* [Exercise requirements]
Would you please transcribe the listing exactly, with no images?

----------------------------------------

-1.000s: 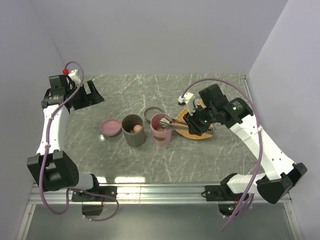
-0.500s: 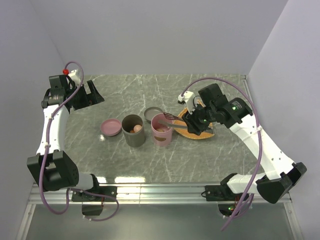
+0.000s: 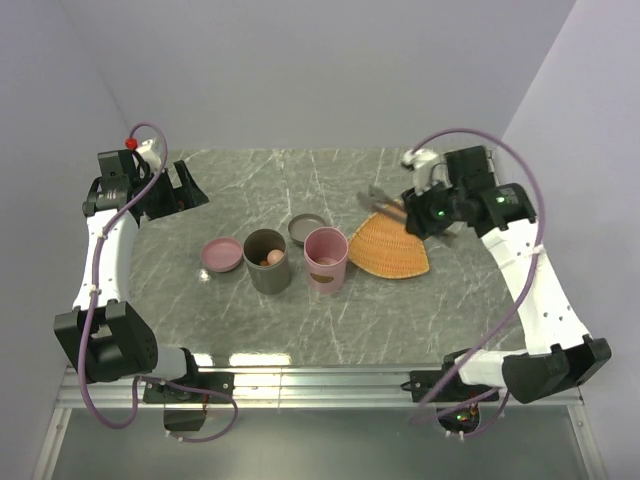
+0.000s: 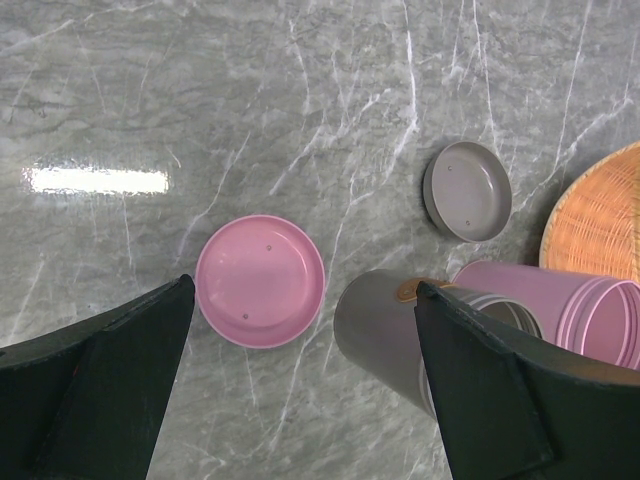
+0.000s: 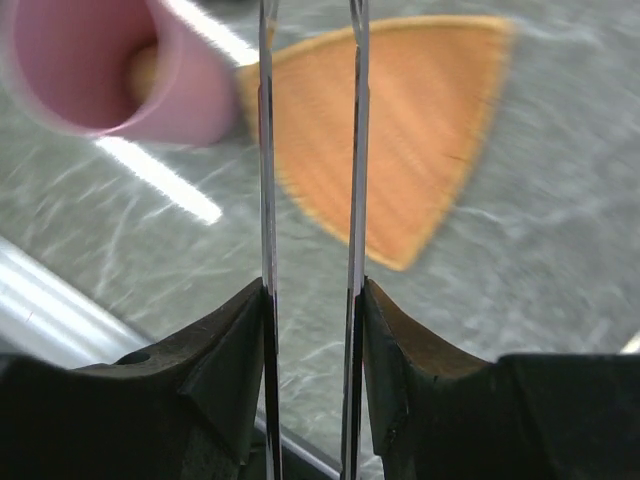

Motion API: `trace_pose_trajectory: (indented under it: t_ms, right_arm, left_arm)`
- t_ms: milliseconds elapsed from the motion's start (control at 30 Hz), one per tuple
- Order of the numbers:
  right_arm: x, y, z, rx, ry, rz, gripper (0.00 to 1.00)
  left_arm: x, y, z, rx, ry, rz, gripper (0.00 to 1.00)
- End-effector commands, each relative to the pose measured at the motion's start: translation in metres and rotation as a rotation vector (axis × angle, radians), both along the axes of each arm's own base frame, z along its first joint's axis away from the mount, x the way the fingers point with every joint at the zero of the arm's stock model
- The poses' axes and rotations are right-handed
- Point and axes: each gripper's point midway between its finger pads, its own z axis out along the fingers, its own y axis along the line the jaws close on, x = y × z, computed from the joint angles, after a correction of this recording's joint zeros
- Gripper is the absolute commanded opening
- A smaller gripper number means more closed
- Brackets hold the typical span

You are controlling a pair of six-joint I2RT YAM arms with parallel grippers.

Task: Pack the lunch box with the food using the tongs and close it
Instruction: Place the fake food in the packing box, then place the clamp at the center of the board.

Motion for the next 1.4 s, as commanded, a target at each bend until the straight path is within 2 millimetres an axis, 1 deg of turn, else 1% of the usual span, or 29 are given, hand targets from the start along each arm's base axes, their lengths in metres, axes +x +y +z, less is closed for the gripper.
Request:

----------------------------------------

* [Exercise solution]
-1.000s: 
-0.500s: 
+0.000s: 
+0.000s: 
+0.000s: 

Motion API: `trace_pose_trajectory: (indented under it: t_ms, right_arm, left_arm)`
- t_ms: milliseconds elapsed from the motion's start (control at 30 Hz), one per tuple
- Order of the numbers:
  right_arm: x, y, z, rx, ry, rz, gripper (0.00 to 1.00)
  left_arm: x, y, z, rx, ry, rz, gripper (0.00 to 1.00)
- End-effector commands, each relative to the pose measured at the motion's start: translation in metres and rotation as a rotation vector (axis × angle, radians), both along the axes of each arm's own base frame, z along its first joint's axis away from the mount, x the way the fingers point with every joint at the zero of the arm's stock model
- The poses' axes and rotations are right-handed
- Point and axes: each gripper's point midway between its finger pads, its own z axis out along the fingers, its own y axis along the line the jaws close on, x = y × z, computed from the joint angles, after a correction of this recording's joint zeros
- Gripper is the absolute commanded opening
- A smaller gripper number means more closed
- Brackets hold the typical span

You are controlling a pair of six-joint I2RT YAM arms with parallel grippers.

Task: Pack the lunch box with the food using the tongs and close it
Instruction: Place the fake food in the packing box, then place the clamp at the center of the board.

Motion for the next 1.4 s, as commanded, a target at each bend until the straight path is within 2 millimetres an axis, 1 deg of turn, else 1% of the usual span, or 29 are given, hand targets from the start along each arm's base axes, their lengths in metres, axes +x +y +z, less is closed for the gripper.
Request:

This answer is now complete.